Strain J4T was the subject of chemotaxonomic studies designed to determine whether it had chemical markers consistent with its classification in the genus Gordonia. Standard methods were used for the extraction and analysis of fatty acids (Midi system; http://www.midi-inc.com), isoprenoid quinones (Minnikin et al., 1984), muramic acid type (Uchida et al., 1999), mycolic acids (Minnikin et al., 1980), polar lipids (Minnikin et al., 1984) and sugars (Schaal, 1985). The isolate contained meso-diaminopimelic acid, arabinose and galactose (wall chemotype IV sensu Lechevalier & Lechevalier, 1970), N-glycolated muramic acid, dihydrogenated menaquinones with nine isoprene units [MK-9(H2)] as the predominant isoprenologue with small amounts of MK-8(H2) and diphosphatidylglycerol, phosphatidylglycerol, phosphatidylinositol, phosphatidylinositol dimannosides, phosphatidylethanolamine and an unidentified glycolipid as major polar lipids (phospholipid type 2 sensu Lechevalier et al., 1977). It also contained major proportions of oleic (C18 : 1; 35.2 % of the total fatty acid composition), palmitic (C16 : 0; 21.3 %), palmitoleic (C16 : 1; 17.5 %) and tuberculostearic (9.0 %) acids and minor proportions of myristic (3.7 %), margaric (2.7 %), eicosenoic (2.7 %), stearic (2.4 %), heptadecanoic (2.2 %), nonadecenoic (2.1 %) and pentadecyclic (1.2 %) acids. The organism possessed mycolic acids, the methyl esters of which had the same Rf value after thin-layer chromatography as those of G. bronchialis DSM 43247T. All of these properties are in line with the assignment of the strain to the genus Gordonia (Goodfellow & Maldonado, 2006).

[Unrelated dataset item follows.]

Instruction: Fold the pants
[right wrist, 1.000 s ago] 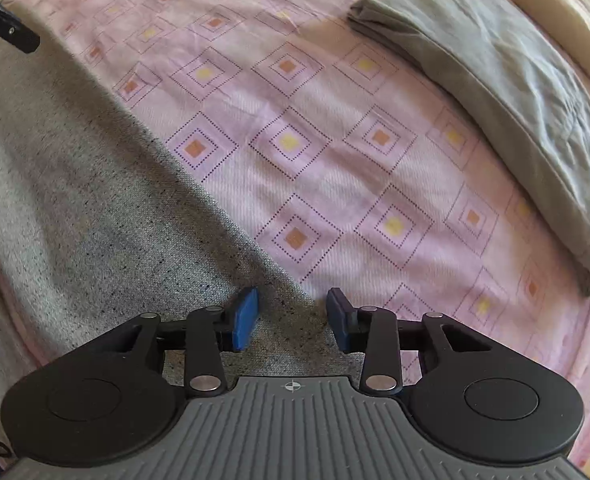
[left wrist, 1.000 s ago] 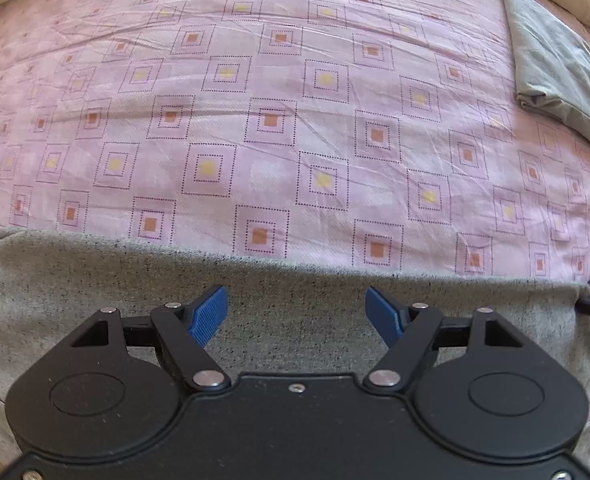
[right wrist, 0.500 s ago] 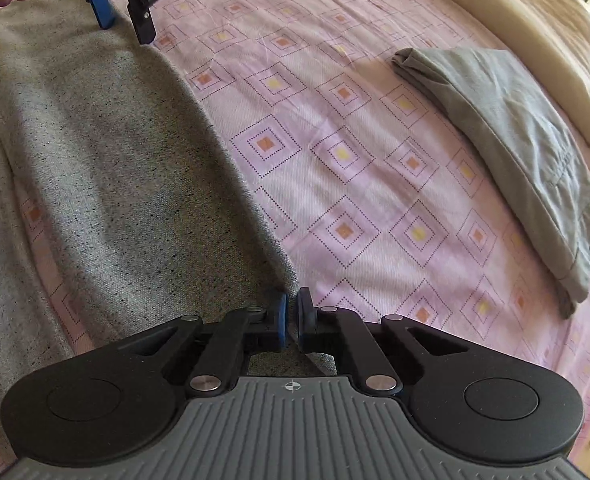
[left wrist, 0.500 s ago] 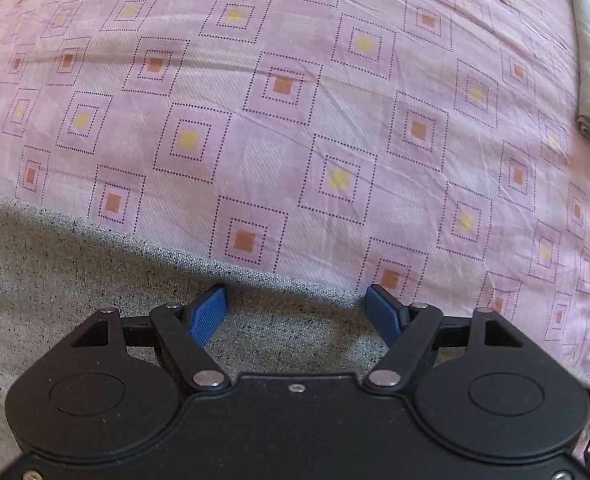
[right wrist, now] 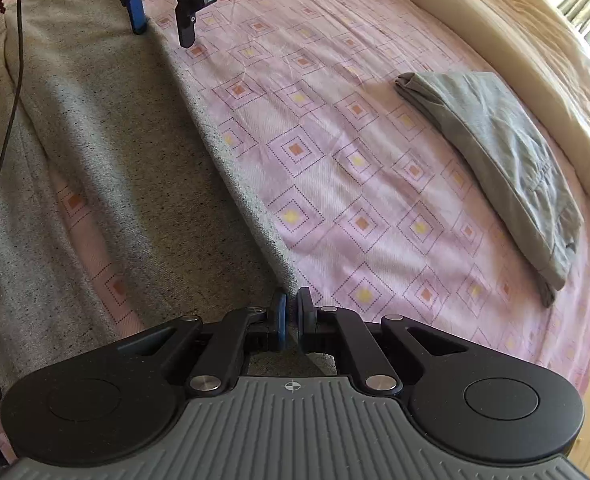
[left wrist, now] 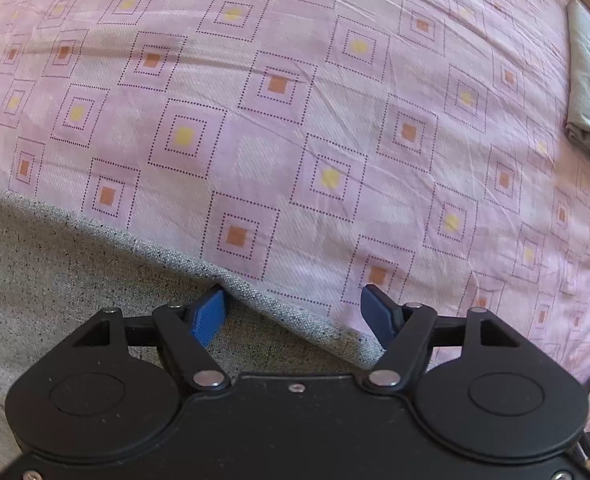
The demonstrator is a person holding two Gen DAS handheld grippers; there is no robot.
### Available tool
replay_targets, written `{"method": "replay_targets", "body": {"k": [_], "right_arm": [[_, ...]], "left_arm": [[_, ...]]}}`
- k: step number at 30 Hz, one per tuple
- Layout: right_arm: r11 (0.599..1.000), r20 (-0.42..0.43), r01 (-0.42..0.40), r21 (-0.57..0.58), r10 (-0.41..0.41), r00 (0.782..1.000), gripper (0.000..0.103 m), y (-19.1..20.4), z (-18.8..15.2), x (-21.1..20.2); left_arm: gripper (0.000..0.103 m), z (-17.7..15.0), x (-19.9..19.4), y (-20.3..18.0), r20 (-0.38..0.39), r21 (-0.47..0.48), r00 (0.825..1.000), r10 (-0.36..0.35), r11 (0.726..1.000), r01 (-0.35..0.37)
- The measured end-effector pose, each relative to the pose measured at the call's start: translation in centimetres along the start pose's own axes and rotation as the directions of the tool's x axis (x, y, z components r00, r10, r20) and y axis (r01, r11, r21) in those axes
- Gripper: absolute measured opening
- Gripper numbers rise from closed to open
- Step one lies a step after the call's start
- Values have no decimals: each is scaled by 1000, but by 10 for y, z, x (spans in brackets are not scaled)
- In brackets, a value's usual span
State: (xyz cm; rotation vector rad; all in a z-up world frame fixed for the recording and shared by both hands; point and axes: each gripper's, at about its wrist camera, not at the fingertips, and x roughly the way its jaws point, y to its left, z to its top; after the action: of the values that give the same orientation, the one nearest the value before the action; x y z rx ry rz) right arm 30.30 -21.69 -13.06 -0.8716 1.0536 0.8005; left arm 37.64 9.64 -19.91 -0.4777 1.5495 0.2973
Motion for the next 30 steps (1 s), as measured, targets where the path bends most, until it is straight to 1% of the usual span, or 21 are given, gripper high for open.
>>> {"method": "replay_targets", "body": {"k": [2,3,6,9,12,15,18,20,22,24,26,28,29,30], "right_arm": [[1000,11,8,5,-9,1000,5,5,-2,-5],[1000,16,12,6,-12,1000,5,8,-3,-7],[999,35,39,-5,-39,999,5,19,-6,-18],[998,73,67,10,-68,995,5,28,-14,-35],[995,121,83,48,-88,989,5,40,-26,-55],[994,162,82,70,-92,982,5,57,-43,-78],[995,188,68,78,-81,979,5,79,-63,-97],[995,187,38,95,-56,981,5,92,-79,-104],[994,182,11,111,-31,983,5,107,-95,-107],[992,162,-10,123,-10,987,5,123,-111,-103],[988,142,-30,154,8,990,6,135,-125,-95],[977,114,-51,205,28,993,8,142,-135,-88],[967,121,-65,244,36,992,9,142,-140,-87],[948,130,-74,309,35,991,11,141,-147,-89]], "left_arm": [[42,-9,-4,-1,24,15,1000,8,1000,-9],[21,-15,-9,1,42,20,999,18,1000,-19],[17,-37,-31,10,113,-6,993,-28,1000,28],[16,-64,-65,19,186,1,981,-47,999,47],[16,-97,-100,20,262,37,964,-50,998,41],[16,-136,-119,22,308,52,951,-30,999,15],[16,-180,-127,27,321,31,947,3,999,-13],[16,-209,-126,32,321,12,947,27,999,-32],[16,-237,-121,38,304,-7,951,50,999,-50],[16,-258,-108,44,266,-34,961,74,997,-68],[16,-272,-95,47,239,-53,967,92,995,-81],[16,-282,-79,47,221,-57,968,123,992,-113],[16,-285,-74,47,218,-56,967,128,991,-118],[15,-289,-68,47,218,-58,967,131,991,-121]]}}
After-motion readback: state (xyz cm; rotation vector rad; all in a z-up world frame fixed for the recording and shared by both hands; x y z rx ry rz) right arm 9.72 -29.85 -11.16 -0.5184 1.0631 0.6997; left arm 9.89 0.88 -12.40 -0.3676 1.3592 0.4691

The DNA G+C content was determined for strain J4T; isolation and purification of the DNA was carried out after Pitcher et al. (1989). The base composition of the resultant DNA preparation was determined using the reversed-phase HPLC procedure described by Tamaoka (1994). The molar G+C ratio calculated after Mesbah et al. (1989) was 63.1 mol%.
Curie-point pyrolysis mass spectrometry (PyMS) has been used to good effect to distinguish between closely related organisms, including members of mycolic acid-containing taxa (Goodfellow et al., 1997). A standard PyMS procedure (Goodfellow et al., 1998) was used to determine relationships between isolate J4T and representatives of the genus Gordonia. It is apparent from Fig. 2 that strain J4T can be readily distinguished from the Gordonia marker strains, including the type strains of G. amarae, G. bronchialis, G. hirsuta and G. terrae. In addition, all three isolates can be distinguished from representatives of these and other phylogenetically close species using a combination of phenotypic properties (Table 1) and by their characteristic micromorphology.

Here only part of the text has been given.